━━━ Extracted entries

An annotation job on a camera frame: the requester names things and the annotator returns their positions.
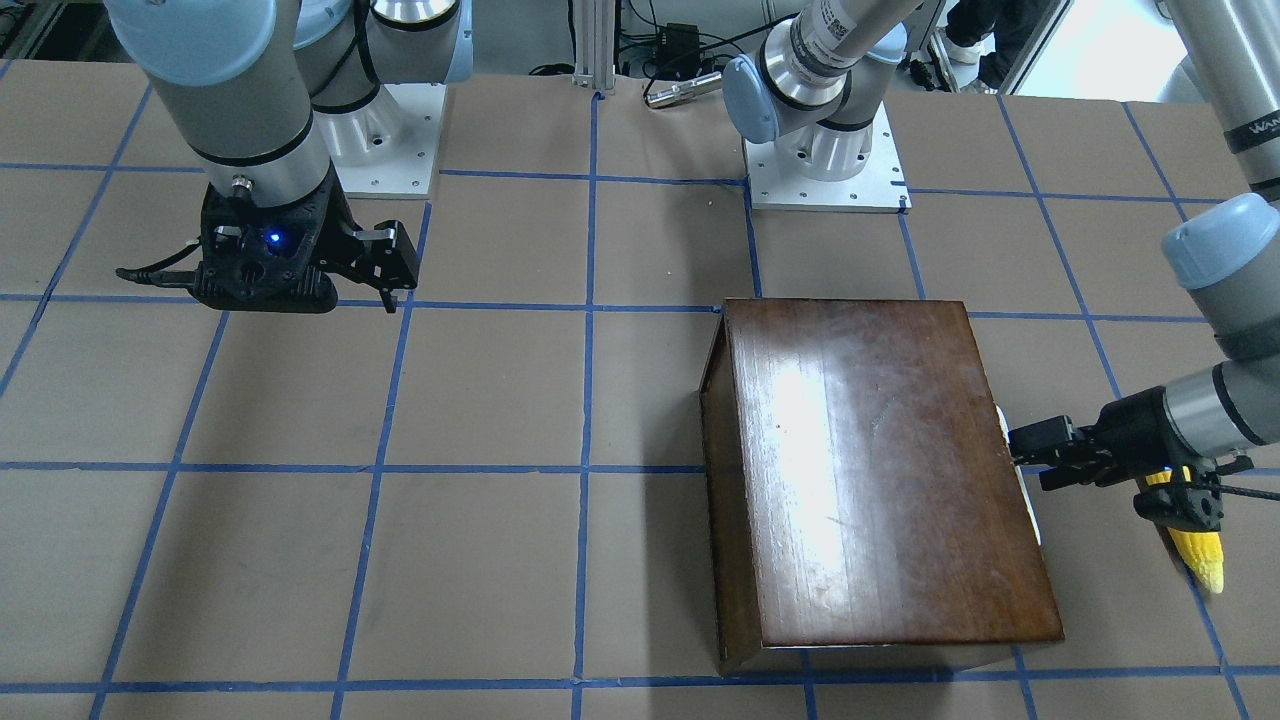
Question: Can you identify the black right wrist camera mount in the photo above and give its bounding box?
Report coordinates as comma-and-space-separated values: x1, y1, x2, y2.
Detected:
114, 225, 339, 314

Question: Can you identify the dark wooden drawer cabinet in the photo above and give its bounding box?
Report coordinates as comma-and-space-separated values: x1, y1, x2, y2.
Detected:
699, 299, 1065, 676

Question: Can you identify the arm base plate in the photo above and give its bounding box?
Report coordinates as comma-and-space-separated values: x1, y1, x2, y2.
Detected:
315, 85, 449, 200
742, 102, 913, 214

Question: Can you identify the black power adapter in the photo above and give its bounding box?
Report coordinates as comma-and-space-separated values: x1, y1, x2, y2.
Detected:
655, 22, 701, 65

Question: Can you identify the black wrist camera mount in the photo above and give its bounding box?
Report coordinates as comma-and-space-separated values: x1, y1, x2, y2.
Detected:
1132, 465, 1271, 534
114, 225, 339, 314

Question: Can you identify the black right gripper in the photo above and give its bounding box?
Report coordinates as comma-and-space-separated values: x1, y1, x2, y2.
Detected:
200, 165, 420, 314

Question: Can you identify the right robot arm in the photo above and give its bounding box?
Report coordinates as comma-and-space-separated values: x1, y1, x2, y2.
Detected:
108, 1, 760, 471

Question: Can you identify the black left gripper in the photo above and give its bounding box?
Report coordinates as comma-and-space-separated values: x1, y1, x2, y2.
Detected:
1007, 388, 1187, 492

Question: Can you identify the aluminium frame post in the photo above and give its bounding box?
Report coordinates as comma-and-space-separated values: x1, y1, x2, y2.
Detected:
570, 1, 618, 97

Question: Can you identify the yellow corn cob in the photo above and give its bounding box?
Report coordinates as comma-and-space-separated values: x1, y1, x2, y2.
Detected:
1161, 527, 1225, 594

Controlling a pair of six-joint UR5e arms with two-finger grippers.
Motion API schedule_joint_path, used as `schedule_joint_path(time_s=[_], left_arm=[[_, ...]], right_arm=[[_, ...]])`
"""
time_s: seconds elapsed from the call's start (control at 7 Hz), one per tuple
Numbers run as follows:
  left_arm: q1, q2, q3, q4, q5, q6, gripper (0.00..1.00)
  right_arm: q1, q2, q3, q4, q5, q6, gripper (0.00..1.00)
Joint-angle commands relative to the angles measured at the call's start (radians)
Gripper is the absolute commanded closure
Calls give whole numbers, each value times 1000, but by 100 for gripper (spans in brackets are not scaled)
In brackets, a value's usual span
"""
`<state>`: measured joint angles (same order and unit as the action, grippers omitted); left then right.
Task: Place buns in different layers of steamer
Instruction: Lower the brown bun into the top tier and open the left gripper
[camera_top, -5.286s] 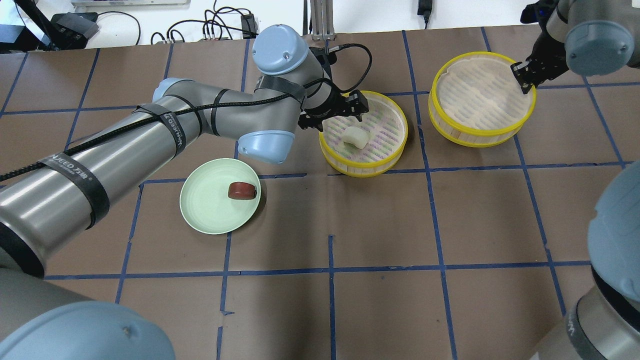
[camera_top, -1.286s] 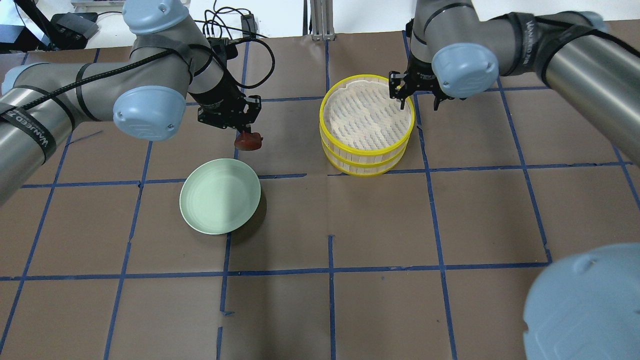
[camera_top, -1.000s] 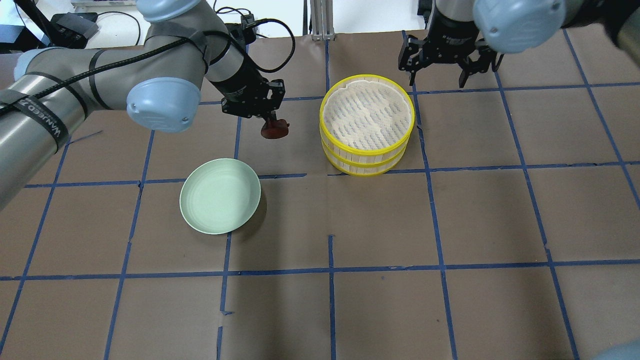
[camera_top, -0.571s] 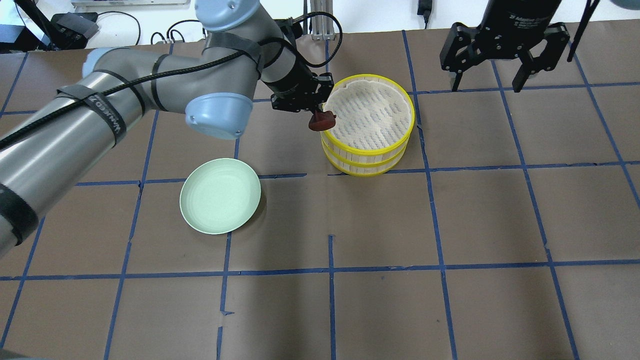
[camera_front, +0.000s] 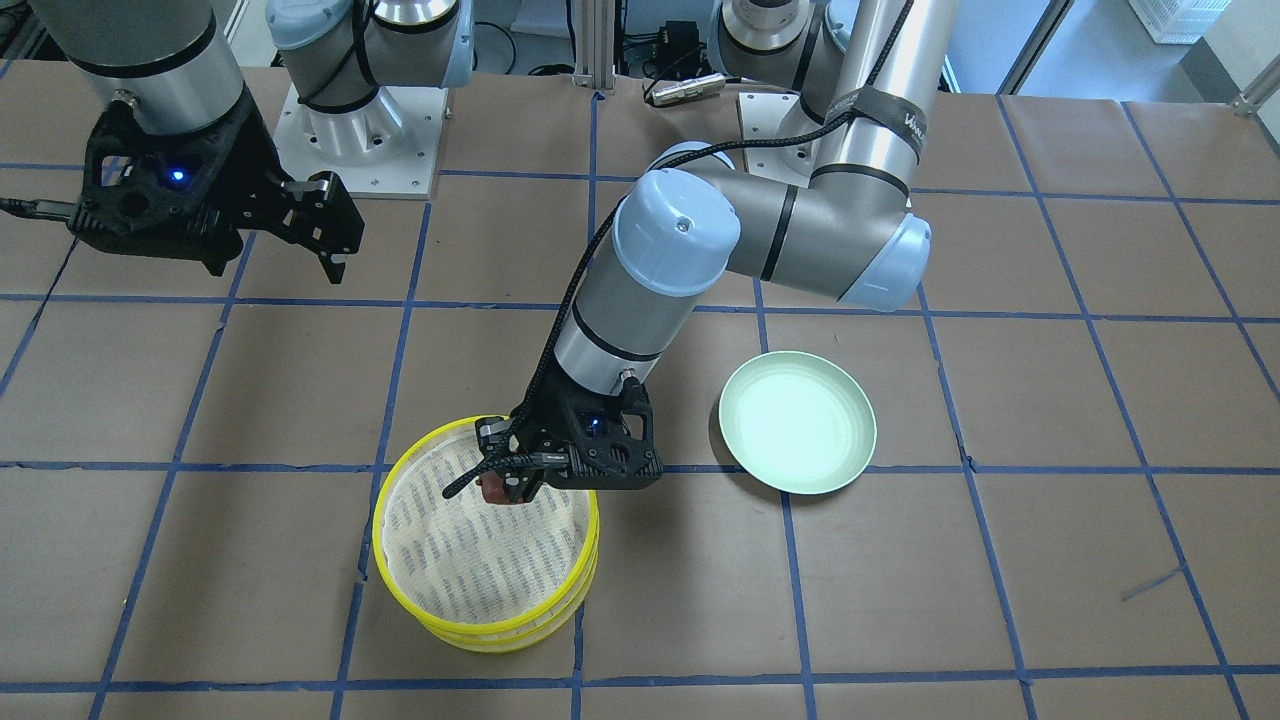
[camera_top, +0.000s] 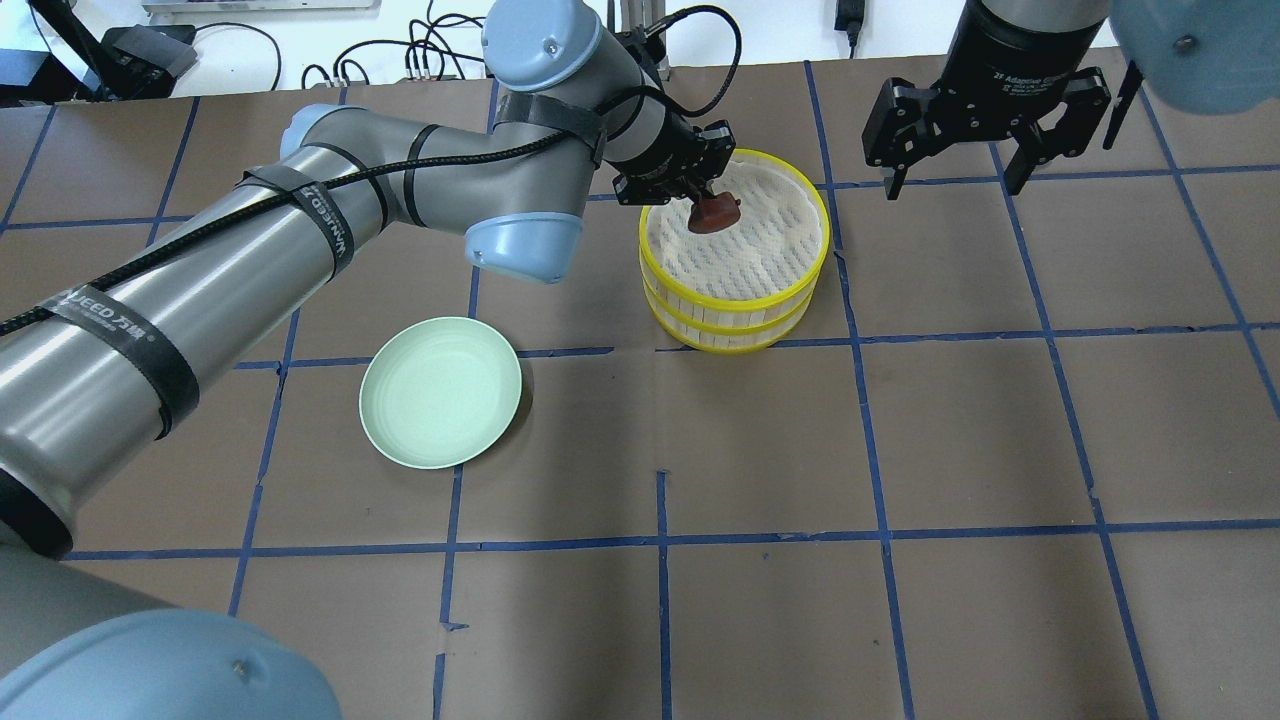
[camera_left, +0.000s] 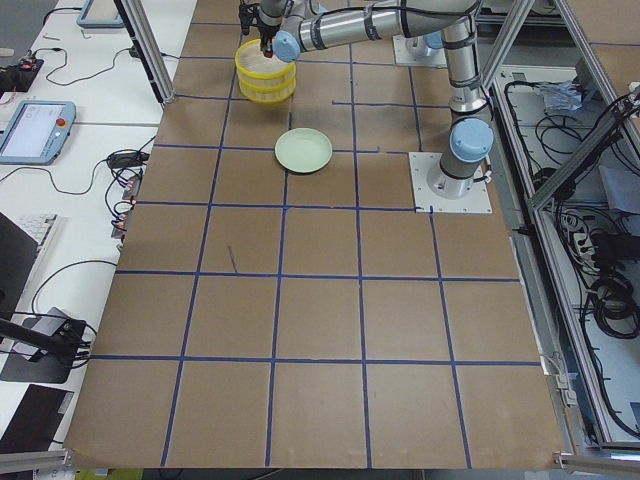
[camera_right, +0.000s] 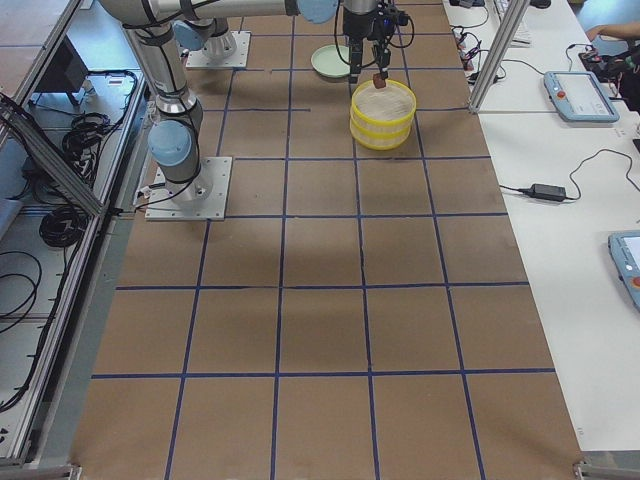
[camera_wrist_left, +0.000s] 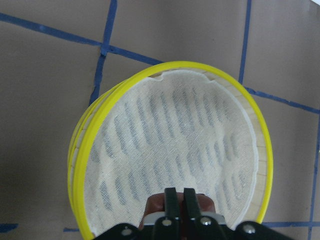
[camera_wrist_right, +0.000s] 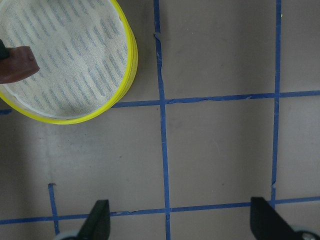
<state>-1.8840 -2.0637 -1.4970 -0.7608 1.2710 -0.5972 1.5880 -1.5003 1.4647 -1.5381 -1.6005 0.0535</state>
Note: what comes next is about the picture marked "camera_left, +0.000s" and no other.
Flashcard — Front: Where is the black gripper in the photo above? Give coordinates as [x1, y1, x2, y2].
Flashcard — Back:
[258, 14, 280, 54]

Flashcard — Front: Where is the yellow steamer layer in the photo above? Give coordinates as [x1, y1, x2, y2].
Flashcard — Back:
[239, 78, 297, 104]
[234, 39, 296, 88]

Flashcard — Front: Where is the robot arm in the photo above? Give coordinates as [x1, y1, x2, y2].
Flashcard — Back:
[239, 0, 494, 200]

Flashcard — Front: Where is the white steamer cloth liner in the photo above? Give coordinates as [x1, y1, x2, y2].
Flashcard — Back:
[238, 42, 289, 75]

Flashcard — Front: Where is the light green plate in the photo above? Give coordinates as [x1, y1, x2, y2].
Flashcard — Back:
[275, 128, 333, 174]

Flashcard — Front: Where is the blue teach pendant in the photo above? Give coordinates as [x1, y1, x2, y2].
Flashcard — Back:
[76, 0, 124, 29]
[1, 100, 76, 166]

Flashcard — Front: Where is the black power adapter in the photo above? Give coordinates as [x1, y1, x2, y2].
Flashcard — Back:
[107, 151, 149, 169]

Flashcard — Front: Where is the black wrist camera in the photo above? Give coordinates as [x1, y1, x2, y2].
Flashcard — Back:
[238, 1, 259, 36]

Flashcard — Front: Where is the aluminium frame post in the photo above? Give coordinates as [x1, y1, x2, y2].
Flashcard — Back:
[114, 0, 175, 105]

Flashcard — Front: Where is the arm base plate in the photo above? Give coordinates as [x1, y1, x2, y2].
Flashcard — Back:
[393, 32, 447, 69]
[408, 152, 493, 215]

━━━━━━

» **What is being asked**
What lines in the records contain the word "steamer"? Return each one.

» **Result for this task**
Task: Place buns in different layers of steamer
Flashcard — Front: Where is the yellow steamer layer in the photo above? Give coordinates as [x1, y1, x2, y2].
Flashcard — Front: Where is the white steamer cloth liner in the photo above? Give coordinates as [x1, y1, x2, y2].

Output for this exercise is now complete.